Au-début, vous avez à installer le logiciel AVS Vidéo Recorder, par défaut le format vidéo de sortie est le format conseillé (MPEG-2). Dans votre ordinateur, vous devrez choisir de votre répertoire de stockage où les fichiers vidéo capturés seront stockés. Ensuite, vous avez à définir l’entrée du dispositif vidéo en sélectionnant l’option Vidéo Composite. Pour l’acquisition de vidéo on lance la capture d’AVS vidéo recoder. Dès la fin de la capture, il faut cliquer sur Convertir qui se trouve dans la fenêtre de prévisualisation. À ce moment, AVS Video Converter sera lancé et les fichiers vidéo s’ouvrent comme des fichiers d’entrée. En ce moment, Keepmovie peut convertir et graver les vidéos sur DVD. Tous ces processus sont faits sur des appareils sophistiqués et de derniers cris.

Le but de la numérisation est de conserver toutes les contenues de vos anciennes cassettes dans un matériel de stockage fiable, facile à manipuler et qui ne s’altère jamais dans le temps et même devant les intempéries.

Coeurs perdus en Atlantide

Coeurs perdus en AtlantideDe retour dans sa ville natale pour l’enterrement d’un de ses amis d’enfance, Bobby Garfield se remémore son enfance et sa rencontre avec Ted Brautigan. Ce vieil homme entouré de mystère va jouer un rôle important dans sa vie.
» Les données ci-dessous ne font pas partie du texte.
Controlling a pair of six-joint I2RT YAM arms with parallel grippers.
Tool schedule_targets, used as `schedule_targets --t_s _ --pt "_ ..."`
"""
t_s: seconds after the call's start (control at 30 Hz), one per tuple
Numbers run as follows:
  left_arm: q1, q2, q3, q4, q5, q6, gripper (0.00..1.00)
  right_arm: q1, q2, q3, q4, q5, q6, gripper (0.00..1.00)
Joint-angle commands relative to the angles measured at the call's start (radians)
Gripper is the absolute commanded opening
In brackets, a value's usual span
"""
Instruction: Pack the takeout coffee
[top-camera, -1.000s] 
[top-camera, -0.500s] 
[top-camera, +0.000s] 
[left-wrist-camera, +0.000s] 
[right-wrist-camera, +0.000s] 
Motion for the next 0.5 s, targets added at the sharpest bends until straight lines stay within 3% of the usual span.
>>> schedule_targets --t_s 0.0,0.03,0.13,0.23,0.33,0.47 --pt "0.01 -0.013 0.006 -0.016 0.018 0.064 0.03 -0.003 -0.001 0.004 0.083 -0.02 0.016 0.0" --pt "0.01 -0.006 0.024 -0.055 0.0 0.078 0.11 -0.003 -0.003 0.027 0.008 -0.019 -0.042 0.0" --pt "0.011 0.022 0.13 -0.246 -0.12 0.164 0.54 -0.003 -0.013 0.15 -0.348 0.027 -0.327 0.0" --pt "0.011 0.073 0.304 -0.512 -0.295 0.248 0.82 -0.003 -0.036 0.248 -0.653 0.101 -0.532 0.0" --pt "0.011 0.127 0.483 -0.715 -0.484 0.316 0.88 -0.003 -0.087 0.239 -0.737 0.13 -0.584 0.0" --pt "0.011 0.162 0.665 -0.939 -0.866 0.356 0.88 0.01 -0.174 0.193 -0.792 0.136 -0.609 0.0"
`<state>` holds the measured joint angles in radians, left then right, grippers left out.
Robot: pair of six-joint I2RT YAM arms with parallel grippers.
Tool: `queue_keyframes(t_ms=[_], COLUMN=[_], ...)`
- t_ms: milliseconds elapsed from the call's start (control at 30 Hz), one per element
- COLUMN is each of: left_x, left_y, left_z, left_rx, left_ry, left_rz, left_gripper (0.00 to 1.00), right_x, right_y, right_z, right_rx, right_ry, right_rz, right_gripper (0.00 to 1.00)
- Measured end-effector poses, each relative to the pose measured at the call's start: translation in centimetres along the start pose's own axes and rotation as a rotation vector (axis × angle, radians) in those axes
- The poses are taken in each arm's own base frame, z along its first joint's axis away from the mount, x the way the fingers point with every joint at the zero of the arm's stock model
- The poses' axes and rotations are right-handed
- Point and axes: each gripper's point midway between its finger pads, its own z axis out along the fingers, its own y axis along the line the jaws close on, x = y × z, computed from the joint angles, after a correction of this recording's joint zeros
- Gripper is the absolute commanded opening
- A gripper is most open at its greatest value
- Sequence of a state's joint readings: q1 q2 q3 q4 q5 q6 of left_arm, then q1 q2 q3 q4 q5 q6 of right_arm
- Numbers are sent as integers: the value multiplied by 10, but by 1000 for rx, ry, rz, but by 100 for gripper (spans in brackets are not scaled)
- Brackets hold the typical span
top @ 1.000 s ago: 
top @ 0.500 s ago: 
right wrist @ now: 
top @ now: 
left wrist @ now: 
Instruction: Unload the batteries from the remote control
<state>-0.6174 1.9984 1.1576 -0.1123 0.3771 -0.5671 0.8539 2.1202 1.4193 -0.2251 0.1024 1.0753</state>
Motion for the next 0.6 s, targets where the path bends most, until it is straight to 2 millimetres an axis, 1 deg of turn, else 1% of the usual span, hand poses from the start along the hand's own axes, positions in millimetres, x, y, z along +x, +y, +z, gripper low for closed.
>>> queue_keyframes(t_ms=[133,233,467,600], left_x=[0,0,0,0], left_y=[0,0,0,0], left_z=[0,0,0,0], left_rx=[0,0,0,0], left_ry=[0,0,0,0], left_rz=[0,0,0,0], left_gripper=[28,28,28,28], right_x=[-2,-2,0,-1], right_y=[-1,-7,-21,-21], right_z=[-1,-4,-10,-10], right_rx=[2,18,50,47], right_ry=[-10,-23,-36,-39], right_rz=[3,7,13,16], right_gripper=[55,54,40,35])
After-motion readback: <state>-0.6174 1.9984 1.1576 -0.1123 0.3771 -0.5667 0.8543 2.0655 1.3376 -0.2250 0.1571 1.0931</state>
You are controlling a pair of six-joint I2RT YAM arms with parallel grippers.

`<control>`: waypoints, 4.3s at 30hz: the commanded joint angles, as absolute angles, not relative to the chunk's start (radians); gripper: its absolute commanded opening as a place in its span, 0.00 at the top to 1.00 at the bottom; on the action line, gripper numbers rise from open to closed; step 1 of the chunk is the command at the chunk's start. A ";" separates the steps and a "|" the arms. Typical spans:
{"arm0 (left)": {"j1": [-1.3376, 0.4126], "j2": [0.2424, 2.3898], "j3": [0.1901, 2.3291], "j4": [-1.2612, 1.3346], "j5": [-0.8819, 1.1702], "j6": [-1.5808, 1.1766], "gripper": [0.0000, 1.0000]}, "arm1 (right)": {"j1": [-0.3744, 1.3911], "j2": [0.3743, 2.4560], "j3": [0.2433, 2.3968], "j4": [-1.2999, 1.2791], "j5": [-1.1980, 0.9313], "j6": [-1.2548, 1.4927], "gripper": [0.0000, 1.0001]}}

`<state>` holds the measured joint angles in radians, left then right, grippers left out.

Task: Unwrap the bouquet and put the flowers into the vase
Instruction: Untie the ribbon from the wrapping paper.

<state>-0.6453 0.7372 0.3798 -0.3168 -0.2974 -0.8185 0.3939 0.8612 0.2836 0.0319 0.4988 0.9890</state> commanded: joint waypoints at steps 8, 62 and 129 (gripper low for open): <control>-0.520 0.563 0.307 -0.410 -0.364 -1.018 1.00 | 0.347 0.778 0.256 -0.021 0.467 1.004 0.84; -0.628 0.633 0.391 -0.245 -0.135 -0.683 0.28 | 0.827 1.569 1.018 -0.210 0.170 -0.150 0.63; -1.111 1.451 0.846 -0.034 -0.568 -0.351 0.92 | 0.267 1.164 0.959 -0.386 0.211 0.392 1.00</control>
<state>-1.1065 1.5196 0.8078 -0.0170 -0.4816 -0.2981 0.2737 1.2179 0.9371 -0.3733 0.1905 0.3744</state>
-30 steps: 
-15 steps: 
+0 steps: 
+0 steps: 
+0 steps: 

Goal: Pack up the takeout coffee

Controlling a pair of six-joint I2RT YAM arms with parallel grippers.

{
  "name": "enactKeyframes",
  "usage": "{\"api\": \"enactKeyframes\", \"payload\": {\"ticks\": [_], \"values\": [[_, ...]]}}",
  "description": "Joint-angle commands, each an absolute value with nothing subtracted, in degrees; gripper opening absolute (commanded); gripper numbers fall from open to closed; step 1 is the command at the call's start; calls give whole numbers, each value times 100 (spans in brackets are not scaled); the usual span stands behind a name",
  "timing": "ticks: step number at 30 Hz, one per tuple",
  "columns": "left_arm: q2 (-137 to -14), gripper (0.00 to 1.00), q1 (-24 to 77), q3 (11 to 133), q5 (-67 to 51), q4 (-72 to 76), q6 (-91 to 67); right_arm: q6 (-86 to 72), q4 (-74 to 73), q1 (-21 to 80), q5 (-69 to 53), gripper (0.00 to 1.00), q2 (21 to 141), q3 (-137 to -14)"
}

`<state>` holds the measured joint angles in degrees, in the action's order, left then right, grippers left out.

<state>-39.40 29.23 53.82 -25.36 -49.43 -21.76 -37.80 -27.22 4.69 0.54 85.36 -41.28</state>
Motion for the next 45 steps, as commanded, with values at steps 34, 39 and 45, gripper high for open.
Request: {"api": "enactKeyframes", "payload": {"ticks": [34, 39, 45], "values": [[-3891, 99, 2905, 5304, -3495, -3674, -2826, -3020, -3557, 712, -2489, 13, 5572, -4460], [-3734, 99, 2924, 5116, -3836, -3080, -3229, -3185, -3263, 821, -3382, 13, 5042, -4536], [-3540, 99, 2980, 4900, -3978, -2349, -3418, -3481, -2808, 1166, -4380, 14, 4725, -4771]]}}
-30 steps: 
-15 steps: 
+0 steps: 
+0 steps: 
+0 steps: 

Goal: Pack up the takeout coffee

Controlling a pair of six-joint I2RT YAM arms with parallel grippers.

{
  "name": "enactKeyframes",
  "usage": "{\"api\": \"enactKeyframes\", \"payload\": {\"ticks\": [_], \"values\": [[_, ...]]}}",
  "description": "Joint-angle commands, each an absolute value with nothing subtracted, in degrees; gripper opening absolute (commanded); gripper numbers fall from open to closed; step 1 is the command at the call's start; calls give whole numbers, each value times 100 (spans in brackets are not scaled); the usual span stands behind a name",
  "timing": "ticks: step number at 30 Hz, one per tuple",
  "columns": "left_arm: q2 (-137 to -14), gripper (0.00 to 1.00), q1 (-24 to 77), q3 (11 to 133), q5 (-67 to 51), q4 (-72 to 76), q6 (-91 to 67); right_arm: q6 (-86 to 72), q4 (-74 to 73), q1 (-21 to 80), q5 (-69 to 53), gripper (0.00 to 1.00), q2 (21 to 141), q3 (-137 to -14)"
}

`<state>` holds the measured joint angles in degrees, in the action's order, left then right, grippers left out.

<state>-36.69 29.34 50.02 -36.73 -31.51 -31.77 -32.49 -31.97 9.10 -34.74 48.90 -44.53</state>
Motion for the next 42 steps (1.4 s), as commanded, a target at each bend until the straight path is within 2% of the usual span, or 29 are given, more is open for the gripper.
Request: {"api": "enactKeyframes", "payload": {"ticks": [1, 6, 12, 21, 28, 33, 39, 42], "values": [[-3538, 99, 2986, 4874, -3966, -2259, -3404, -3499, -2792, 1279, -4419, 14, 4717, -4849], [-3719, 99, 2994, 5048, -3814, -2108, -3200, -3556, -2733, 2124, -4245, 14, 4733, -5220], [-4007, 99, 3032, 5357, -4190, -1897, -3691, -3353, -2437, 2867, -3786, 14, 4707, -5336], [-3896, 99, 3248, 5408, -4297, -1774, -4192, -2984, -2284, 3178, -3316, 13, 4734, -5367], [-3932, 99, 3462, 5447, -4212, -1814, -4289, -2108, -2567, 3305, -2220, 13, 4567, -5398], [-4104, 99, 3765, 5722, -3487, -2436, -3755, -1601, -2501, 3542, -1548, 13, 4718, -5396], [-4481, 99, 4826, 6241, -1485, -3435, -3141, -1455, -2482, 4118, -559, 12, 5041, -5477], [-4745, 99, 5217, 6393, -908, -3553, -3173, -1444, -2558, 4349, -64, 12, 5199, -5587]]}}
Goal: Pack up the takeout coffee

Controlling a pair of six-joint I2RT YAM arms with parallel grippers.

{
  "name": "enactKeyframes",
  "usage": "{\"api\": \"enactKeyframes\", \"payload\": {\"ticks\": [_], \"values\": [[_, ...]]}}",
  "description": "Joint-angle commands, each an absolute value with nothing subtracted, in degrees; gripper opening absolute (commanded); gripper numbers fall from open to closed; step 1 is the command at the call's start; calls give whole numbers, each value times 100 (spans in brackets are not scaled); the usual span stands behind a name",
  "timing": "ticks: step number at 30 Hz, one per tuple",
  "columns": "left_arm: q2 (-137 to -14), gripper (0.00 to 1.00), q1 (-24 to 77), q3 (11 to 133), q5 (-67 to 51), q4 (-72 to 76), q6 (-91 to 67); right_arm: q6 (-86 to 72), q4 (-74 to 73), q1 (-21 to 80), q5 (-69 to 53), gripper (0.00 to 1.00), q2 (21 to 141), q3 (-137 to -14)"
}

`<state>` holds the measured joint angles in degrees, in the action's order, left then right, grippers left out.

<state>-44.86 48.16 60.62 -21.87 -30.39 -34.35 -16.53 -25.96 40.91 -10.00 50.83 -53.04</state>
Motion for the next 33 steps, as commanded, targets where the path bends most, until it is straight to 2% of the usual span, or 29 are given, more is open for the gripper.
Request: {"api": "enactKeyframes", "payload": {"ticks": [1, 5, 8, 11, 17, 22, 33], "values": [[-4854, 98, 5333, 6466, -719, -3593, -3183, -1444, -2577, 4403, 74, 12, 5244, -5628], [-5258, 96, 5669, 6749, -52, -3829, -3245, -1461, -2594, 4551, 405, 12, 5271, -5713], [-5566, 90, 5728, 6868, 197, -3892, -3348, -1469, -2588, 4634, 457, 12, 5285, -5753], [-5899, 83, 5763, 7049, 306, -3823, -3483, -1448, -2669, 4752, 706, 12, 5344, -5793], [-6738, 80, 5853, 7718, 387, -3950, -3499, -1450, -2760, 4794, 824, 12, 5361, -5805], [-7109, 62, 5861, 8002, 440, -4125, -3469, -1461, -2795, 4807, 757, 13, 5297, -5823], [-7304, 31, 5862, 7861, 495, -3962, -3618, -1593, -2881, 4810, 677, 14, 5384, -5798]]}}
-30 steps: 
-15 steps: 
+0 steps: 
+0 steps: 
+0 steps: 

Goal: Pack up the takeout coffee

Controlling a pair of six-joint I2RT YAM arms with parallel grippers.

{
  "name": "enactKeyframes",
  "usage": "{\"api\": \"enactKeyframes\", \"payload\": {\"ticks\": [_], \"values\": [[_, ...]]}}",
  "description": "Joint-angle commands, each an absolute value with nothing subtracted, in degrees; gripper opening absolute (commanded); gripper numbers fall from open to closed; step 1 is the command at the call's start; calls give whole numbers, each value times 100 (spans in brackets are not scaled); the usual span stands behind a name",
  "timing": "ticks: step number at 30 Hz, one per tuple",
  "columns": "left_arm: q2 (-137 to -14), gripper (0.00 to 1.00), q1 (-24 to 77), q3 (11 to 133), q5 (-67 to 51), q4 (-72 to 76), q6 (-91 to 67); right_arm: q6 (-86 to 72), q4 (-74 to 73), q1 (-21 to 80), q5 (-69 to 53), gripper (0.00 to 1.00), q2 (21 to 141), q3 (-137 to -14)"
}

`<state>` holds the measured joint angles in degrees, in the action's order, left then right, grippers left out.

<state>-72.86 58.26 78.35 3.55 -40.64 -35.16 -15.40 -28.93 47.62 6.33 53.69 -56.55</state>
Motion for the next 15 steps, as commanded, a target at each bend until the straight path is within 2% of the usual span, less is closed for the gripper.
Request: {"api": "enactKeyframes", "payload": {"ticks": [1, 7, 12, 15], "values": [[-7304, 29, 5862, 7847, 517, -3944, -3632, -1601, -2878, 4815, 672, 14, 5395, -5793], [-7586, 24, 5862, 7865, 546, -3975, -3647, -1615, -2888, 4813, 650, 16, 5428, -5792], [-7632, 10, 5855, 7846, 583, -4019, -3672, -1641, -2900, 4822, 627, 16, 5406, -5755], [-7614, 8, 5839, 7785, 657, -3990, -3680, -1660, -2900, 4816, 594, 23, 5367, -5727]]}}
Adapté du roman de Stephen King, ‘Coeurs perdus en Atlandide’, Scott Hicks (réalisateur de Shine) signe ici un film fin teinté de mélancolie et de sagesse.
Autour d’Anthony Hopkins qui, à lui seul, vaut de voir le film, se voit développer un monde typiquement 60’s. On retrouve pas mal de personnages possédant un caractère assez typique de cette époque (la mère, son patron…) telle qu’elle est retransmise à travers le cinéma hollywoodien.

Le film entier tourne autour de Hopkins et de l’enfant, et malgré une action loin d’être trépidente, on ne s’ennuie à aucun moment. Bien au contraire, l’histoire plutôt mince laisse la place à cette relation, et permet au non-dits de prendre de l’ampleur.
L’émotion est bien là, et touche au bon moment, sans trop en faire. Les rapports sont simples, mais forts et souvent implicites.

La réalisation sans artifice donne toute la place aux acteurs. Au risque de me répéter, Hopkins est réellement impressionnant. Sa voix est envoutante (il raconte une histoire qui nous fait revenir à l’age du gamin pour l’écouter les grands yeux ouverts) et son charisme naturel illumine l’écran, sans jamais trop en faire.
Du coup, on assiste à un beau morceau de cinéma qui s’installe tranquillement et lentement. La sympathie envers les personnages devient de plus en plus forte à mesure que le film déploie ses personnage. Et malgré quelques caractères un peu trop marqués (on pense à la mère, même si cela reste on ne peut plus réaliste), l’univers déployé correspond à une bulle nostalgique mais extrèmement agréable.

‘Coeurs perdus en Atlantide’ laisse le temps aux acteurs de s’exprimer et du même coup de nous émouvoir. Une très bonne surprise.